The Maine Human Rights Act prohibits sex discrimination including harassment based on sex.
Massachusetts state law makes employers strictly liable for what their supervisors do, so if you prove a case against a supervisor then the employer is automatically liable. However, with a co-worker who is not a supervisor (for example, in a hostile work environment harassment case), the employer has to have known about it and refused to do anything before they are liable.
A discriminatory harassment claim can be filed with either with the state administrative agency, the Michigan Department of Civil Rights.
The Missouri Human Rights Act makes it illegal for an employer to discriminate and harass based on race, color, religion, national origin, ancestry, sex, physical/mental disability, age (between ages 40 and 69 only), and retaliation.
The Nebraska Fair Employment and Practices Act prohibits unwelcomed workplace harassment for entities with 15 or more employees.
Sexual harassment is illegal under Nevada law.
The New Jersey Law Against Discrimination prohibits unwelcome sexual advances, requests for sexual relations or other verbal or physical conduct of a sexual nature. When an employee is subjected to harassment based on his or her gender, this also creates an unlawful work environment for employees.
The New York City Human Rights Law makes it illegal for an employer to discriminate or sexually harass employees based on gender. An employee can bring a sexual harassment claim regardless of the number of employees.
The North Dakota Human Rights Act prohibit sex discrimination including harassment based on sex.
Oregon law prohibit sex discrimination including harassment based on sex.
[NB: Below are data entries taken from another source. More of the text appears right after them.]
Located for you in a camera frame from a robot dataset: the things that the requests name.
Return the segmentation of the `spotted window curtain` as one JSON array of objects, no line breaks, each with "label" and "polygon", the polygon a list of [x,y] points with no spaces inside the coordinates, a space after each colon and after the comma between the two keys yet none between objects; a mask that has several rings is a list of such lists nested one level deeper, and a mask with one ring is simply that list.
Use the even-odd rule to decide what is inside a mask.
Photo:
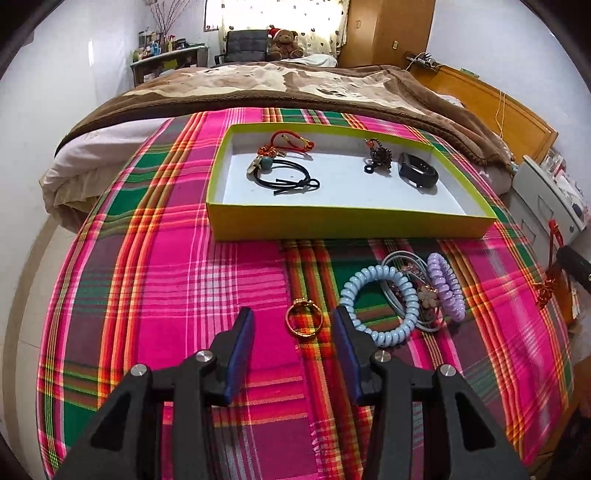
[{"label": "spotted window curtain", "polygon": [[204,30],[230,31],[277,28],[297,32],[305,54],[336,57],[346,44],[348,0],[230,0],[204,2]]}]

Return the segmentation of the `white pillow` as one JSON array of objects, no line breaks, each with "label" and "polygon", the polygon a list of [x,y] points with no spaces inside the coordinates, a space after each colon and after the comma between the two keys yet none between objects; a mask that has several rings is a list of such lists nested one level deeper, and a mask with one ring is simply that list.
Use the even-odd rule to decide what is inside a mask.
[{"label": "white pillow", "polygon": [[332,55],[329,54],[321,53],[311,54],[300,58],[287,59],[287,62],[320,68],[335,68],[338,66],[338,60],[335,59],[335,57],[332,57]]}]

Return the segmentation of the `cluttered wooden desk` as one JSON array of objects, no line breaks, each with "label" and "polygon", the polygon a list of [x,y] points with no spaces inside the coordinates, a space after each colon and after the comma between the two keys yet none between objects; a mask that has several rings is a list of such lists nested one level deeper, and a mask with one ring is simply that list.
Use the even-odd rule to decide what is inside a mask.
[{"label": "cluttered wooden desk", "polygon": [[185,49],[174,50],[156,56],[138,60],[130,64],[133,85],[137,87],[144,82],[145,76],[157,78],[162,72],[190,66],[206,67],[208,47],[195,45]]}]

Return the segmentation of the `dark grey chair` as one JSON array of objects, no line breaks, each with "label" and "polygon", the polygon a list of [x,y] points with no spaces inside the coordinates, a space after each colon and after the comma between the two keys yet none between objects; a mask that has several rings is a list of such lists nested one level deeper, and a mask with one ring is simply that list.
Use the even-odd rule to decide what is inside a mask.
[{"label": "dark grey chair", "polygon": [[266,30],[229,30],[224,46],[224,53],[214,57],[216,65],[264,62],[269,53],[269,37]]}]

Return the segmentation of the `black fitness band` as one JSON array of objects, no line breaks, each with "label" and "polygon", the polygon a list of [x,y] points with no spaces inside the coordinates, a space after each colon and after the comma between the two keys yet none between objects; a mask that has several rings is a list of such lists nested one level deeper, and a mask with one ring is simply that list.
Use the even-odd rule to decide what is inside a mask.
[{"label": "black fitness band", "polygon": [[403,152],[399,155],[399,175],[417,188],[431,189],[439,181],[438,171],[422,158]]}]

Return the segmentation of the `pink plaid cloth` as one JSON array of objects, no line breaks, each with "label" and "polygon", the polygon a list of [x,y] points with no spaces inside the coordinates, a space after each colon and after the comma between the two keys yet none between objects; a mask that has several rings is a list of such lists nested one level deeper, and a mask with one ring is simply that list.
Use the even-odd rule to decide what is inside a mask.
[{"label": "pink plaid cloth", "polygon": [[135,364],[176,365],[256,315],[245,387],[213,411],[228,479],[358,479],[372,425],[349,403],[329,312],[356,271],[388,253],[439,252],[456,272],[467,318],[414,332],[396,353],[421,368],[455,366],[526,464],[567,410],[574,374],[558,306],[536,303],[542,269],[525,235],[476,168],[457,165],[497,219],[477,240],[304,240],[218,243],[206,214],[214,156],[256,109],[167,120],[99,198],[72,244],[49,303],[37,374],[37,431],[52,477],[97,409]]}]

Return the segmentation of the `wooden wardrobe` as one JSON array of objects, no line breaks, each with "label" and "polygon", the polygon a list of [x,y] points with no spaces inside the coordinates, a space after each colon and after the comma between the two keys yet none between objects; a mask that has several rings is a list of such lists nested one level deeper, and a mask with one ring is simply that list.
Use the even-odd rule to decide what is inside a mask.
[{"label": "wooden wardrobe", "polygon": [[353,0],[339,66],[408,66],[427,51],[435,0]]}]

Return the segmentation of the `brown teddy bear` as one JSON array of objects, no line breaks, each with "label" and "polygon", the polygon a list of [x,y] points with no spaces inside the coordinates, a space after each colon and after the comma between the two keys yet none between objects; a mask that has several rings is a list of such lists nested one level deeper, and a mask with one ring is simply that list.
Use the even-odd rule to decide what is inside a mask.
[{"label": "brown teddy bear", "polygon": [[296,59],[304,56],[304,49],[297,42],[297,32],[270,27],[267,32],[270,39],[267,56],[272,61]]}]

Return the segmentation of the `green rimmed white tray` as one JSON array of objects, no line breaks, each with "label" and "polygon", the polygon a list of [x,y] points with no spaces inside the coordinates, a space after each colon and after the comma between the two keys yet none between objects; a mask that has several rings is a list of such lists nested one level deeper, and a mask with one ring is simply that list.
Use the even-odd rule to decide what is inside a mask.
[{"label": "green rimmed white tray", "polygon": [[[310,153],[287,153],[320,186],[273,194],[249,177],[249,164],[273,133],[290,130],[314,142]],[[391,171],[367,174],[365,142],[375,137],[393,155],[415,155],[439,174],[418,189]],[[390,135],[344,126],[252,123],[231,126],[214,157],[206,210],[216,241],[345,238],[480,238],[497,216],[457,155],[417,132]]]}]

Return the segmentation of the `purple branch vase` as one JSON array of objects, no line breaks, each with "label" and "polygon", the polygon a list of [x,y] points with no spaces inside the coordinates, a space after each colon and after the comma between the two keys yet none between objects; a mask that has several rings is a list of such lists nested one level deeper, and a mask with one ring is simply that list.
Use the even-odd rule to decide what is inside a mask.
[{"label": "purple branch vase", "polygon": [[192,0],[144,0],[154,20],[161,49],[168,45],[173,25],[191,3]]}]

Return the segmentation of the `brown plush blanket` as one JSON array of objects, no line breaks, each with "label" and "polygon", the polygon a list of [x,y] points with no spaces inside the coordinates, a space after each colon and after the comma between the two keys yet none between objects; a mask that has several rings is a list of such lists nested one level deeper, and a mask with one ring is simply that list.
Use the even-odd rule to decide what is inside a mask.
[{"label": "brown plush blanket", "polygon": [[241,107],[322,110],[387,120],[438,136],[476,165],[511,166],[504,141],[476,114],[393,65],[325,68],[276,61],[182,68],[111,98],[61,142],[130,121]]}]

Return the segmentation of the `wooden headboard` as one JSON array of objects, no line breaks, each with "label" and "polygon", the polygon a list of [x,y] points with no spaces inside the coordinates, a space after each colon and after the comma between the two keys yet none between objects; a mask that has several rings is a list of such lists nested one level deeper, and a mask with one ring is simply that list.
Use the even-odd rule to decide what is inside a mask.
[{"label": "wooden headboard", "polygon": [[436,93],[453,96],[503,138],[515,161],[525,156],[540,164],[559,134],[538,114],[476,77],[447,65],[436,69],[415,64],[411,74]]}]

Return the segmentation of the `white bedside drawer cabinet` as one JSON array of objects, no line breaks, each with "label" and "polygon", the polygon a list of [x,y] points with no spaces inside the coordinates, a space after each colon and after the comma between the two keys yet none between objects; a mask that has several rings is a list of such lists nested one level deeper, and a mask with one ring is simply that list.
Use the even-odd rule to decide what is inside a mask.
[{"label": "white bedside drawer cabinet", "polygon": [[567,245],[585,230],[583,220],[575,213],[566,194],[529,156],[523,157],[511,189],[502,199],[543,268],[548,266],[551,220],[556,221]]}]

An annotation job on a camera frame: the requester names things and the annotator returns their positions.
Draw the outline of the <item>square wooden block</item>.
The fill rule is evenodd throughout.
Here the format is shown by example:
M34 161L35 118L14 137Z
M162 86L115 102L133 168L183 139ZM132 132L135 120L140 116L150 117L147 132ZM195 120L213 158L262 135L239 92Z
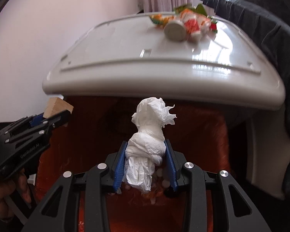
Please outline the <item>square wooden block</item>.
M50 118L66 110L72 113L73 109L74 107L68 102L64 101L63 99L59 97L51 97L47 102L46 109L43 113L43 117Z

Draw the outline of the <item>white tissue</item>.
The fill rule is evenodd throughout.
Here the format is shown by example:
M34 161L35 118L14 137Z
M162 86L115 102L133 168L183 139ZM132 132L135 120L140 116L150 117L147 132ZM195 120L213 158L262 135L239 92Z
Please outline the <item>white tissue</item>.
M162 98L143 99L132 115L132 123L137 127L128 140L125 150L125 167L123 181L142 193L149 193L155 167L162 165L166 151L165 137L162 129L174 125L175 114L166 106Z

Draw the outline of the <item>red toy car green wheels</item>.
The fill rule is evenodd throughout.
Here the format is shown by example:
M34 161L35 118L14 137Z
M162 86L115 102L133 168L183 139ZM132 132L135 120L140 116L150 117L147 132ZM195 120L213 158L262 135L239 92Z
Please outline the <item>red toy car green wheels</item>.
M210 24L210 31L213 33L217 33L217 20L213 18L213 16L208 16L208 19L210 19L211 24Z

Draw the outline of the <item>green snack wrapper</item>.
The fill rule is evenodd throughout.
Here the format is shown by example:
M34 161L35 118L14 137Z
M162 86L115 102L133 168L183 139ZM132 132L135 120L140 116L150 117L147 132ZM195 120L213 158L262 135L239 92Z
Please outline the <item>green snack wrapper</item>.
M208 14L207 14L207 12L202 4L198 4L197 6L193 6L191 3L184 4L184 5L181 5L181 6L174 8L173 11L175 13L179 14L182 11L184 11L185 9L189 9L194 13L202 14L206 17L208 16Z

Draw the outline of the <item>orange green toy dinosaur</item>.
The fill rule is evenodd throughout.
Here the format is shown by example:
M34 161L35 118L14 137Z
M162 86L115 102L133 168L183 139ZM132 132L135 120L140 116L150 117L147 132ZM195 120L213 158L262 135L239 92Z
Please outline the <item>orange green toy dinosaur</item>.
M163 16L162 14L150 15L152 23L157 27L164 28L168 22L174 19L174 16Z

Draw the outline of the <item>orange white snack bag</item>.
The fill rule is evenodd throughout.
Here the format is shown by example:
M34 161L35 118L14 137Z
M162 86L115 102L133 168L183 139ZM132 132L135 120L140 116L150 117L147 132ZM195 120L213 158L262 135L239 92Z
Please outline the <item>orange white snack bag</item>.
M206 16L198 13L194 13L189 9L185 9L180 13L180 20L182 23L185 23L189 19L197 19L197 21L200 23L203 20L210 20Z

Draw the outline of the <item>dark grey bed blanket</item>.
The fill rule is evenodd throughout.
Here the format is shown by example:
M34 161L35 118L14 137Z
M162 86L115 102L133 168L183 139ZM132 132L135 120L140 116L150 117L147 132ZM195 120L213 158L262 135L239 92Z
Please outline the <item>dark grey bed blanket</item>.
M284 126L290 138L290 10L283 0L201 0L239 26L275 66L286 89ZM290 163L283 179L290 195Z

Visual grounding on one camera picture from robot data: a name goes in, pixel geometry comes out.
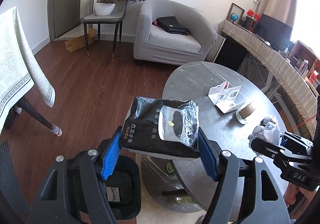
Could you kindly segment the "white paper ball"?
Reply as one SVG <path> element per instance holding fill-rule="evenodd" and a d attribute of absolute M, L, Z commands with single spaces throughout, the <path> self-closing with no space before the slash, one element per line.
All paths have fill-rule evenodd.
<path fill-rule="evenodd" d="M 262 139 L 276 146 L 280 145 L 280 129 L 277 118 L 274 115 L 265 117 L 260 125 L 253 129 L 248 139 L 250 148 L 252 148 L 252 142 L 255 139 Z"/>

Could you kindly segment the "black rice bag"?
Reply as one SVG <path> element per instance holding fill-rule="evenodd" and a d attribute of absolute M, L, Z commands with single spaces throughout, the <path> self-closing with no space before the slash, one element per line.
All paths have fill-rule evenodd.
<path fill-rule="evenodd" d="M 158 133 L 159 112 L 163 106 L 186 108 L 193 121 L 193 136 L 186 142 L 163 141 Z M 124 121 L 119 144 L 123 149 L 169 160 L 195 160 L 198 149 L 199 107 L 193 100 L 163 100 L 137 96 Z"/>

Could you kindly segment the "brown cardboard tape roll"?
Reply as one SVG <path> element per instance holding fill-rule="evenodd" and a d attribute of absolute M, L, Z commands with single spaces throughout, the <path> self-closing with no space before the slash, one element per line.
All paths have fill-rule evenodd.
<path fill-rule="evenodd" d="M 239 123 L 241 123 L 242 125 L 245 125 L 248 120 L 249 117 L 253 114 L 253 112 L 255 111 L 255 107 L 253 105 L 253 103 L 248 103 L 247 105 L 245 105 L 243 108 L 240 108 L 235 116 L 236 119 L 238 120 Z"/>

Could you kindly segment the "clear plastic cup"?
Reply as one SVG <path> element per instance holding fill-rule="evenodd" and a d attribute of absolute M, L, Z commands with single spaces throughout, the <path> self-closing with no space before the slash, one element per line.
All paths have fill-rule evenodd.
<path fill-rule="evenodd" d="M 163 106 L 159 112 L 159 137 L 163 141 L 184 143 L 193 136 L 193 121 L 186 108 Z"/>

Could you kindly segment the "white torn paper box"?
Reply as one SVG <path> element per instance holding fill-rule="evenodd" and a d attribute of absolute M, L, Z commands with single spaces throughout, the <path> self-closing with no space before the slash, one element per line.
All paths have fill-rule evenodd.
<path fill-rule="evenodd" d="M 208 97 L 219 110 L 227 114 L 240 109 L 244 102 L 235 103 L 236 97 L 239 94 L 241 86 L 229 87 L 229 81 L 225 81 L 220 85 L 211 87 Z"/>

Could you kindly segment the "dark green trash bin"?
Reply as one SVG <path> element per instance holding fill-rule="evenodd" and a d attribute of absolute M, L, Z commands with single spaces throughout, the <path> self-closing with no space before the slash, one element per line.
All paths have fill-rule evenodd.
<path fill-rule="evenodd" d="M 70 160 L 68 175 L 75 217 L 80 223 L 81 213 L 89 215 L 91 223 L 111 223 L 112 215 L 116 220 L 134 219 L 141 210 L 138 165 L 121 155 L 106 180 L 100 173 L 101 166 L 101 155 L 89 156 L 86 151 Z"/>

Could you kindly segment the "beige fringed tablecloth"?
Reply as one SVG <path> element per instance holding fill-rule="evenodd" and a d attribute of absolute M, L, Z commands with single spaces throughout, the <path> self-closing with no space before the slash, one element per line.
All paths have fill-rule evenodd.
<path fill-rule="evenodd" d="M 238 25 L 223 20 L 219 23 L 219 30 L 245 47 L 277 79 L 304 119 L 310 135 L 314 136 L 317 97 L 291 64 L 254 34 Z"/>

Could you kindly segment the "wooden bookshelf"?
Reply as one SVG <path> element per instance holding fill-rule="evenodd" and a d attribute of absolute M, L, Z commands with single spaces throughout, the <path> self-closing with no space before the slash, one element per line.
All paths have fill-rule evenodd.
<path fill-rule="evenodd" d="M 301 41 L 297 41 L 289 54 L 292 66 L 307 82 L 309 87 L 315 90 L 319 85 L 319 55 Z"/>

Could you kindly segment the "black table leg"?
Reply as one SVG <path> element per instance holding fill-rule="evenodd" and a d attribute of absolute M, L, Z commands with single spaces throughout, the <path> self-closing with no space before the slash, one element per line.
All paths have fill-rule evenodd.
<path fill-rule="evenodd" d="M 17 102 L 18 107 L 25 110 L 30 116 L 32 116 L 35 120 L 42 123 L 44 126 L 46 126 L 53 134 L 56 136 L 62 135 L 62 130 L 60 127 L 51 124 L 48 120 L 46 120 L 23 96 L 19 99 Z"/>

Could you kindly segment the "black monitor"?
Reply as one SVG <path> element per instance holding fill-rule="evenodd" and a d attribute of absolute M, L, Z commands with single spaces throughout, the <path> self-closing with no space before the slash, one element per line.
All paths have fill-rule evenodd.
<path fill-rule="evenodd" d="M 291 33 L 291 26 L 265 14 L 261 15 L 254 29 L 254 34 L 281 51 L 287 47 L 289 51 L 293 49 L 294 43 L 290 41 Z"/>

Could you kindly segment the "cardboard box on floor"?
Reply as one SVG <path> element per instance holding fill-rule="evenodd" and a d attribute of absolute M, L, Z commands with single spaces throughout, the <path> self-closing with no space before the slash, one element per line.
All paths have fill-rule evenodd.
<path fill-rule="evenodd" d="M 87 29 L 88 44 L 92 45 L 95 43 L 95 29 Z M 86 46 L 85 36 L 81 35 L 79 37 L 73 38 L 65 42 L 65 47 L 68 51 L 74 52 Z"/>

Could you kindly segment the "small blue globe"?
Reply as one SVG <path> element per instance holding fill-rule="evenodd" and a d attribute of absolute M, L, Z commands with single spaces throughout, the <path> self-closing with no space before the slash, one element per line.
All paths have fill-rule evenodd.
<path fill-rule="evenodd" d="M 231 13 L 230 19 L 231 19 L 232 23 L 236 23 L 239 20 L 239 17 L 236 13 Z"/>

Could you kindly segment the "black handbag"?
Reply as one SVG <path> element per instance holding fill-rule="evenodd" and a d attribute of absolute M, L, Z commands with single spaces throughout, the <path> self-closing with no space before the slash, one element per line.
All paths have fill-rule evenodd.
<path fill-rule="evenodd" d="M 157 18 L 152 24 L 160 27 L 169 34 L 190 35 L 189 28 L 180 25 L 175 16 Z"/>

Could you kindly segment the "potted green plant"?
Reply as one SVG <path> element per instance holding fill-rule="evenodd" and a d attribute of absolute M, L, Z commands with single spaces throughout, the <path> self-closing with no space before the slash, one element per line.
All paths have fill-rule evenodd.
<path fill-rule="evenodd" d="M 95 15 L 98 15 L 98 16 L 111 15 L 117 3 L 120 3 L 120 2 L 127 3 L 128 1 L 132 3 L 139 3 L 145 0 L 97 0 L 94 8 L 94 13 Z"/>

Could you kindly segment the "grey side chair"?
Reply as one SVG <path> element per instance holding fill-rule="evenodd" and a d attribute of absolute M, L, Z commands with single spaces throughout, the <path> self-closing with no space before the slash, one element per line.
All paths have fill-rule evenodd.
<path fill-rule="evenodd" d="M 93 24 L 98 25 L 98 40 L 100 40 L 101 25 L 115 25 L 114 36 L 113 36 L 113 49 L 112 49 L 112 59 L 114 59 L 114 53 L 116 50 L 117 39 L 121 43 L 123 20 L 126 15 L 127 2 L 117 2 L 115 4 L 106 3 L 95 3 L 94 12 L 88 16 L 85 16 L 81 22 L 84 25 L 85 34 L 85 46 L 87 55 L 89 56 L 89 40 L 88 40 L 88 30 L 87 25 Z"/>
Employers are also required to provide leave for employees preparing for and participating in protective order proceedings or other legal proceedings related to domestic violence, harassment, sexual assault or stalking.
Under the Pennsylvania Human Relations Act, an employer is also responsible for the sexual harassment misconduct of its employees, in instances where the employer should have known about the conduct, unless it can show it took immediate and appropriate action to the resolve the situation.
Rhode Island law recognizes sexual harassment as sex discrimination.
South Carolina Human Affairs Law prohibits sexual harassment in the workplace.
South Dakota’s Human Relations Act makes it illegal for an employer to discriminate or harass on the basis of race, color, creed, religion, sex (includes pregnancy), ancestry, disability or national origin.
Texas law prohibits discrimination based on sex including sexual harassment.
Utah Anti-Discrimination Act prohibits discrimination based on sex including sexual harassment.
Vermont Fair Employment and Practices Act covers employees of any size, and prohibits employment agreements from containing provision that waive an employee’s rights or remedies for sexual harassment claims.
Senate bill 6471 introduced to add sexual harassment to the anti-discrimination state statute.
The West Virginia Human Rights Act makes it illegal for an employer to discriminate or harass on the basis of race, sex, age (40 years old and up), disability, religion, color, ancestry, national origin, blindness and/or disability.
The Wisconsin Fair Employment Law makes it illegal for an employer to discriminate or harass on the basis of age, race, creed, color, disability, marital status, sex, national origin, ancestry, sexual orientation, arrest record, conviction record, membership in the national guard, state defense force or any other reserve component of the military forces, declining to attend a meeting or participate in any discussion regarding political or political matters that substantially and adversely affect the general welfare of the state or use or nonuse of lawful products off the employer's premises during nonworking hours.